--- Task item ---
Repeat the records in full. No pictures belong in the copy.

--- Data shown ---

########################################

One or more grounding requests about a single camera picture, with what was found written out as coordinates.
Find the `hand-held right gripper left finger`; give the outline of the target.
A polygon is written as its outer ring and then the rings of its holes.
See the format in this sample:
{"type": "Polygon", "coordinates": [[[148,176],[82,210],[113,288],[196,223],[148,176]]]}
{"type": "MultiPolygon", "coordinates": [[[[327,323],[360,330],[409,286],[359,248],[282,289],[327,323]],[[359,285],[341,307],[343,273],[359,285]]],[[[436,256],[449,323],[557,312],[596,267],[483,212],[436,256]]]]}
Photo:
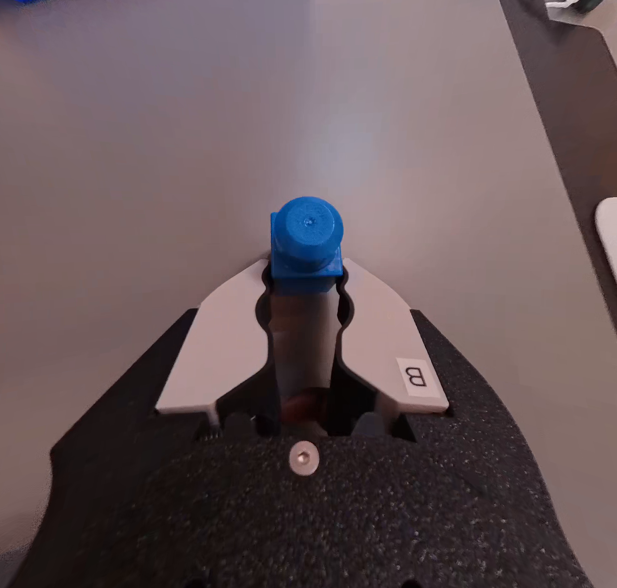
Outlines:
{"type": "Polygon", "coordinates": [[[224,398],[266,365],[268,340],[258,322],[268,261],[257,260],[222,283],[200,304],[156,403],[160,414],[205,413],[222,423],[224,398]]]}

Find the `blue mega block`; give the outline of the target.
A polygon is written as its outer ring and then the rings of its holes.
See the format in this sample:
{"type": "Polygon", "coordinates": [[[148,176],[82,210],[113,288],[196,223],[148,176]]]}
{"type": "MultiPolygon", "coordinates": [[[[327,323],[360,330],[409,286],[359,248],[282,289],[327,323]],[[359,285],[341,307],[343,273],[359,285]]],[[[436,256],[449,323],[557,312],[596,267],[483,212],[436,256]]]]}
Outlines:
{"type": "Polygon", "coordinates": [[[343,277],[341,215],[326,200],[299,197],[273,212],[270,268],[280,296],[328,292],[343,277]]]}

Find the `person's right hand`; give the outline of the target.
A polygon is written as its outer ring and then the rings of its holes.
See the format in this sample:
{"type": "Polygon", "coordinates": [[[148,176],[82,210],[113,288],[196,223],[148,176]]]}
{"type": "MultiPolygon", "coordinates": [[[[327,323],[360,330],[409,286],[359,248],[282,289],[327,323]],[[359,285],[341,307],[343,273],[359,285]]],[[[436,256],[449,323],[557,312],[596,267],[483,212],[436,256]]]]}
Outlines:
{"type": "Polygon", "coordinates": [[[316,422],[324,425],[327,417],[329,389],[311,387],[282,400],[281,423],[285,425],[316,422]]]}

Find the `white rounded object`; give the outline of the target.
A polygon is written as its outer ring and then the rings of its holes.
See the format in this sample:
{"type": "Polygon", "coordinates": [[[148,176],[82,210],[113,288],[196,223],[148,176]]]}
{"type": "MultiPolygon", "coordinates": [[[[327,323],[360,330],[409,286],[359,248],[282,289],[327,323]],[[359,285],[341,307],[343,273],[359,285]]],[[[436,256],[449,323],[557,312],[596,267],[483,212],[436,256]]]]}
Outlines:
{"type": "Polygon", "coordinates": [[[595,227],[616,281],[616,197],[603,199],[595,209],[595,227]]]}

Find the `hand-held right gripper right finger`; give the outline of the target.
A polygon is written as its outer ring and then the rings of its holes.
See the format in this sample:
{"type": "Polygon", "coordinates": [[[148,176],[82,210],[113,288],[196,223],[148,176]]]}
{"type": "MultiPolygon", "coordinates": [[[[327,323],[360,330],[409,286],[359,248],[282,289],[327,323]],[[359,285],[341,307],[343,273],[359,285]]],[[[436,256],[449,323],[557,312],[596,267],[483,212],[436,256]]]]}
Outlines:
{"type": "Polygon", "coordinates": [[[350,258],[343,266],[351,319],[342,323],[341,358],[368,390],[361,412],[444,414],[449,401],[406,301],[350,258]]]}

########################################

--- Solution to this problem ---
One or more grounding requests about a single camera picture, with what was found written out as coordinates.
Find the `hand-held right gripper left finger`; give the outline of the target.
A polygon is written as its outer ring and then the rings of its holes.
See the format in this sample:
{"type": "Polygon", "coordinates": [[[148,176],[82,210],[113,288],[196,223],[148,176]]]}
{"type": "MultiPolygon", "coordinates": [[[[327,323],[360,330],[409,286],[359,248],[282,289],[327,323]],[[359,285],[341,307],[343,273],[359,285]]],[[[436,256],[449,323],[557,312],[596,267],[483,212],[436,256]]]]}
Photo:
Outlines:
{"type": "Polygon", "coordinates": [[[224,398],[266,365],[268,340],[258,322],[268,261],[257,260],[222,283],[200,304],[156,403],[160,414],[205,413],[222,423],[224,398]]]}

Find the `blue mega block`; give the outline of the target.
A polygon is written as its outer ring and then the rings of its holes.
See the format in this sample:
{"type": "Polygon", "coordinates": [[[148,176],[82,210],[113,288],[196,223],[148,176]]]}
{"type": "MultiPolygon", "coordinates": [[[[327,323],[360,330],[409,286],[359,248],[282,289],[327,323]],[[359,285],[341,307],[343,273],[359,285]]],[[[436,256],[449,323],[557,312],[596,267],[483,212],[436,256]]]]}
Outlines:
{"type": "Polygon", "coordinates": [[[343,277],[341,215],[326,200],[299,197],[273,212],[270,268],[280,296],[328,292],[343,277]]]}

Find the `person's right hand`; give the outline of the target.
A polygon is written as its outer ring and then the rings of its holes.
See the format in this sample:
{"type": "Polygon", "coordinates": [[[148,176],[82,210],[113,288],[196,223],[148,176]]]}
{"type": "MultiPolygon", "coordinates": [[[[327,323],[360,330],[409,286],[359,248],[282,289],[327,323]],[[359,285],[341,307],[343,273],[359,285]]],[[[436,256],[449,323],[557,312],[596,267],[483,212],[436,256]]]]}
Outlines:
{"type": "Polygon", "coordinates": [[[316,422],[324,425],[327,417],[329,389],[311,387],[282,400],[281,423],[285,425],[316,422]]]}

Find the `white rounded object`; give the outline of the target.
A polygon is written as its outer ring and then the rings of its holes.
See the format in this sample:
{"type": "Polygon", "coordinates": [[[148,176],[82,210],[113,288],[196,223],[148,176]]]}
{"type": "MultiPolygon", "coordinates": [[[[327,323],[360,330],[409,286],[359,248],[282,289],[327,323]],[[359,285],[341,307],[343,273],[359,285]]],[[[436,256],[449,323],[557,312],[596,267],[483,212],[436,256]]]]}
Outlines:
{"type": "Polygon", "coordinates": [[[595,227],[616,281],[616,197],[603,199],[595,209],[595,227]]]}

Find the `hand-held right gripper right finger`; give the outline of the target.
A polygon is written as its outer ring and then the rings of its holes.
See the format in this sample:
{"type": "Polygon", "coordinates": [[[148,176],[82,210],[113,288],[196,223],[148,176]]]}
{"type": "MultiPolygon", "coordinates": [[[[327,323],[360,330],[409,286],[359,248],[282,289],[327,323]],[[359,285],[341,307],[343,273],[359,285]]],[[[436,256],[449,323],[557,312],[596,267],[483,212],[436,256]]]]}
Outlines:
{"type": "Polygon", "coordinates": [[[350,258],[343,266],[351,319],[342,323],[341,358],[368,390],[361,412],[444,414],[449,401],[406,301],[350,258]]]}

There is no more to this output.